**ACTIVITY:**
Write the records out once more, so that nothing differs from the original.

===== GIVEN RECORDS

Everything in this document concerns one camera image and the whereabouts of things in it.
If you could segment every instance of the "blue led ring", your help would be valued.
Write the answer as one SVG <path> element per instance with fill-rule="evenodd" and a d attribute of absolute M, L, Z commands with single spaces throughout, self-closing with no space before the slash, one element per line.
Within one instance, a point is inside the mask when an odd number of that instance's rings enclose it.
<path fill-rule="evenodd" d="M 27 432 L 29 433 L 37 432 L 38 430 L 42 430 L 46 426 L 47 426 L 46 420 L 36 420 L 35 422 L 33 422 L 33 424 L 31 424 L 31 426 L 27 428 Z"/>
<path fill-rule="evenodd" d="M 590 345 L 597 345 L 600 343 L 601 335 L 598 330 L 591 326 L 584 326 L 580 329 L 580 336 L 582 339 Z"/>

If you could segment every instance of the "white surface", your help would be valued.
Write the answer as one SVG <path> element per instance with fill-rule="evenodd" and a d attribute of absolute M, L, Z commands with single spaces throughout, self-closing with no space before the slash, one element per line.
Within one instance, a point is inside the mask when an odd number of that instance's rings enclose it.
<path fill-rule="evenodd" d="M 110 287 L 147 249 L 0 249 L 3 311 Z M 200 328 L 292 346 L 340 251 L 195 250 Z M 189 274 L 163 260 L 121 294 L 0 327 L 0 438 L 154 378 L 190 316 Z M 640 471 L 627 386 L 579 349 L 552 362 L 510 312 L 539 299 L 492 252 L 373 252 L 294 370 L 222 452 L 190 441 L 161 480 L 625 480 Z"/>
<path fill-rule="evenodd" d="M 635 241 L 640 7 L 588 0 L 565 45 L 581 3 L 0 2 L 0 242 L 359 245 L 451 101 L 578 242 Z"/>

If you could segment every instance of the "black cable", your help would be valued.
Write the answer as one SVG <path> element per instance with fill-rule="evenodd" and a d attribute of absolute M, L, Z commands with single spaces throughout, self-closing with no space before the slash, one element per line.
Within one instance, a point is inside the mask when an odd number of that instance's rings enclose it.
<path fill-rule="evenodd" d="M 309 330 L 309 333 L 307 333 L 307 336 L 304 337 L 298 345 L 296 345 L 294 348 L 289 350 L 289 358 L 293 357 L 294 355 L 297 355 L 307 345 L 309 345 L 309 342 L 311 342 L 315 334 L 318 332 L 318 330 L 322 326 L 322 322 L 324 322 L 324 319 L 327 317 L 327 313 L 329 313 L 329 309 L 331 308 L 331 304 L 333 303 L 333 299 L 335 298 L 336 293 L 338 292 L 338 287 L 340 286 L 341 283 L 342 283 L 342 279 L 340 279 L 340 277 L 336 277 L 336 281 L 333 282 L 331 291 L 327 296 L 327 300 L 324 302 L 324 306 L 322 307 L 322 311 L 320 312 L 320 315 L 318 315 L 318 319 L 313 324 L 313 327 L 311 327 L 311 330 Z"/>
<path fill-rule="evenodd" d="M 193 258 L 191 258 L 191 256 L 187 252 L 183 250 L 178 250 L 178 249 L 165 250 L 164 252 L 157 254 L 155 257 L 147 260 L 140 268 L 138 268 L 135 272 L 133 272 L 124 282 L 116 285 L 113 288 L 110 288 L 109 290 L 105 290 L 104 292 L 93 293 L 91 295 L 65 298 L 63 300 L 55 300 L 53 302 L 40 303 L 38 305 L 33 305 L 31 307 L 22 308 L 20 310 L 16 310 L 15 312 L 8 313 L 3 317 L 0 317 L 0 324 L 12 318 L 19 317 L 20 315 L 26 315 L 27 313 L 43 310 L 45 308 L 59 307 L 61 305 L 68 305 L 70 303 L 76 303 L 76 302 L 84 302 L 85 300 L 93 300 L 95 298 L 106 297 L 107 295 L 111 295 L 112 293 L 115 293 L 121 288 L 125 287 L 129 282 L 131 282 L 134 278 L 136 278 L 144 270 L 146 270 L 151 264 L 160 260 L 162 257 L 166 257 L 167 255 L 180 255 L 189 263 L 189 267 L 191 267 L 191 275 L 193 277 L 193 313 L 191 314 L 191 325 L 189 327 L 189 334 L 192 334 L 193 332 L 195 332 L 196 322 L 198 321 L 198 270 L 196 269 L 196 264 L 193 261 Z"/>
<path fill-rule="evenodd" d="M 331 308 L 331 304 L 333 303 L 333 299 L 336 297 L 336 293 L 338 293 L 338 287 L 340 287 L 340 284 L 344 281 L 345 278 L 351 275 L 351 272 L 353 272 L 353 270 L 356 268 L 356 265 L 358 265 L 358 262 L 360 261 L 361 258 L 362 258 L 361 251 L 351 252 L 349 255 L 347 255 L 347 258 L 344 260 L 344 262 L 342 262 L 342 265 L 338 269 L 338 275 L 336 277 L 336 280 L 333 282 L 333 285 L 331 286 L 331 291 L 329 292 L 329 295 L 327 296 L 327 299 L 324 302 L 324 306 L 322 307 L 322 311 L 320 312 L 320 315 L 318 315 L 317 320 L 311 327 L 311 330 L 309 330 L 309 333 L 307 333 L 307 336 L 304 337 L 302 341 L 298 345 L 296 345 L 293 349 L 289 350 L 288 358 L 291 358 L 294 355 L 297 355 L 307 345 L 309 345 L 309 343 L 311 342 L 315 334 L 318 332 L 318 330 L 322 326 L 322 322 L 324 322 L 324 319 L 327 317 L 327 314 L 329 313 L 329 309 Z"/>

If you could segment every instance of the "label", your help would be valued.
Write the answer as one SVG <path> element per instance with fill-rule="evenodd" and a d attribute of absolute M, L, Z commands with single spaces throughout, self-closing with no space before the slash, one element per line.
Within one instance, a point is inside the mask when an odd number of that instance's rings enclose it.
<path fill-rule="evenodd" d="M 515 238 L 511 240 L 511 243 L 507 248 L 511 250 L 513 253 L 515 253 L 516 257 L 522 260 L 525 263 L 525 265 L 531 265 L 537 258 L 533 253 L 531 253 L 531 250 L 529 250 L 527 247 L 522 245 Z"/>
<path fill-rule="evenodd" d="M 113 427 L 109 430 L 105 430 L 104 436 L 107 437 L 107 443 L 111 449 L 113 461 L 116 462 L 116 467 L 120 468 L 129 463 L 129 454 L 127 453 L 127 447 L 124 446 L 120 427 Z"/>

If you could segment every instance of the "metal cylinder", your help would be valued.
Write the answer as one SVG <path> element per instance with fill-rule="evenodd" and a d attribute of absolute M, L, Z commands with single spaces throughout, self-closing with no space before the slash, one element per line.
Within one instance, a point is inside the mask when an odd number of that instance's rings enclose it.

==========

**ANSWER BOX:**
Everything in this document concerns one camera image and the whereabouts of things in it.
If you could segment every instance of the "blue led ring", your help would be valued.
Write the answer as one SVG <path> element per instance with fill-rule="evenodd" and a d attribute of absolute M, L, Z commands with single spaces throughout, self-closing with no space before the slash, one element per line.
Within one instance, a point is inside the mask when an odd number of that instance's rings enclose it.
<path fill-rule="evenodd" d="M 27 432 L 29 433 L 37 432 L 38 430 L 42 430 L 46 426 L 47 426 L 46 420 L 36 420 L 35 422 L 33 422 L 33 424 L 31 424 L 31 426 L 27 428 Z"/>
<path fill-rule="evenodd" d="M 590 345 L 597 345 L 600 343 L 601 335 L 598 330 L 591 326 L 584 326 L 580 329 L 580 336 L 582 339 Z"/>

If you could segment every instance of the "white surface", your help would be valued.
Write the answer as one SVG <path> element per instance with fill-rule="evenodd" and a d attribute of absolute M, L, Z commands with single spaces throughout, self-closing with no space before the slash, one element per line.
Within one instance, a point is inside the mask when an odd number of that instance's rings enclose it.
<path fill-rule="evenodd" d="M 110 287 L 147 249 L 0 249 L 3 311 Z M 200 328 L 292 346 L 340 251 L 195 250 Z M 189 274 L 163 260 L 121 294 L 0 327 L 0 438 L 154 378 L 190 316 Z M 640 471 L 627 386 L 579 349 L 552 362 L 510 312 L 539 299 L 492 252 L 373 252 L 294 370 L 222 452 L 190 441 L 161 480 L 625 480 Z"/>
<path fill-rule="evenodd" d="M 635 241 L 640 7 L 588 0 L 565 45 L 581 3 L 0 2 L 0 242 L 359 245 L 451 101 L 578 242 Z"/>

If you could segment every instance of the "black cable", your help would be valued.
Write the answer as one SVG <path> element per instance with fill-rule="evenodd" and a d attribute of absolute M, L, Z commands with single spaces throughout, self-closing with no space before the slash, one element per line.
Within one instance, a point is inside the mask when an odd number of that instance's rings enclose it.
<path fill-rule="evenodd" d="M 309 330 L 309 333 L 307 333 L 307 336 L 304 337 L 298 345 L 296 345 L 294 348 L 289 350 L 289 358 L 293 357 L 294 355 L 297 355 L 307 345 L 309 345 L 309 342 L 311 342 L 315 334 L 318 332 L 318 330 L 322 326 L 322 322 L 324 322 L 324 319 L 327 317 L 327 313 L 329 313 L 329 309 L 331 308 L 331 304 L 333 303 L 333 299 L 335 298 L 336 293 L 338 292 L 338 287 L 340 286 L 341 283 L 342 283 L 342 279 L 340 279 L 340 277 L 336 277 L 336 281 L 333 282 L 331 291 L 327 296 L 327 300 L 324 302 L 324 306 L 322 307 L 322 311 L 320 312 L 320 315 L 318 315 L 318 319 L 313 324 L 313 327 L 311 327 L 311 330 Z"/>
<path fill-rule="evenodd" d="M 193 258 L 191 258 L 191 256 L 187 252 L 183 250 L 178 250 L 178 249 L 165 250 L 164 252 L 157 254 L 155 257 L 147 260 L 140 268 L 138 268 L 135 272 L 133 272 L 124 282 L 116 285 L 113 288 L 110 288 L 109 290 L 105 290 L 104 292 L 93 293 L 91 295 L 65 298 L 63 300 L 55 300 L 53 302 L 40 303 L 38 305 L 33 305 L 31 307 L 22 308 L 20 310 L 16 310 L 15 312 L 8 313 L 3 317 L 0 317 L 0 324 L 12 318 L 19 317 L 20 315 L 26 315 L 27 313 L 43 310 L 45 308 L 59 307 L 61 305 L 68 305 L 70 303 L 76 303 L 76 302 L 84 302 L 85 300 L 93 300 L 95 298 L 106 297 L 107 295 L 111 295 L 112 293 L 115 293 L 121 288 L 125 287 L 129 282 L 131 282 L 134 278 L 136 278 L 144 270 L 146 270 L 151 264 L 160 260 L 162 257 L 166 257 L 167 255 L 180 255 L 189 263 L 189 267 L 191 267 L 191 275 L 193 277 L 193 313 L 191 314 L 191 325 L 189 327 L 189 334 L 192 334 L 193 332 L 195 332 L 196 322 L 198 321 L 198 270 L 196 269 L 196 264 L 193 261 Z"/>
<path fill-rule="evenodd" d="M 331 308 L 331 304 L 333 303 L 333 299 L 336 297 L 336 293 L 338 293 L 338 287 L 340 287 L 340 284 L 344 281 L 345 278 L 351 275 L 351 272 L 353 272 L 353 270 L 356 268 L 356 265 L 358 265 L 358 262 L 360 261 L 361 258 L 362 258 L 361 251 L 351 252 L 349 255 L 347 255 L 347 258 L 344 260 L 344 262 L 342 262 L 342 265 L 338 269 L 338 275 L 336 277 L 336 280 L 333 282 L 333 285 L 331 286 L 331 291 L 329 292 L 329 295 L 327 296 L 327 299 L 324 302 L 324 306 L 322 307 L 322 311 L 320 312 L 320 315 L 318 315 L 317 320 L 311 327 L 311 330 L 309 330 L 309 333 L 307 333 L 307 336 L 304 337 L 302 341 L 298 345 L 296 345 L 293 349 L 289 350 L 288 358 L 291 358 L 294 355 L 297 355 L 307 345 L 309 345 L 309 343 L 311 342 L 315 334 L 318 332 L 318 330 L 322 326 L 322 322 L 324 322 L 324 319 L 327 317 L 327 314 L 329 313 L 329 309 Z"/>

If you could segment every instance of the "label", your help would be valued.
Write the answer as one SVG <path> element per instance with fill-rule="evenodd" and a d attribute of absolute M, L, Z commands with single spaces throughout, self-closing with no space before the slash, one element per line.
Within one instance, a point is inside the mask when an odd number of that instance's rings enclose it.
<path fill-rule="evenodd" d="M 515 238 L 511 240 L 511 243 L 507 248 L 511 250 L 513 253 L 515 253 L 516 257 L 522 260 L 525 263 L 525 265 L 531 265 L 537 258 L 533 253 L 531 253 L 531 250 L 529 250 L 527 247 L 522 245 Z"/>
<path fill-rule="evenodd" d="M 113 427 L 109 430 L 105 430 L 104 436 L 107 437 L 107 443 L 111 449 L 113 461 L 116 462 L 116 467 L 120 468 L 129 463 L 129 454 L 127 453 L 127 447 L 124 446 L 120 427 Z"/>

If you could segment every instance of the "metal cylinder", your help would be valued.
Write the answer as one SVG <path> element per instance with fill-rule="evenodd" and a d attribute of absolute M, L, Z commands with single spaces throughout, self-closing with no space before the slash, one element per line.
Within one instance, a point is inside the mask when an odd number of that instance's rings enclose it.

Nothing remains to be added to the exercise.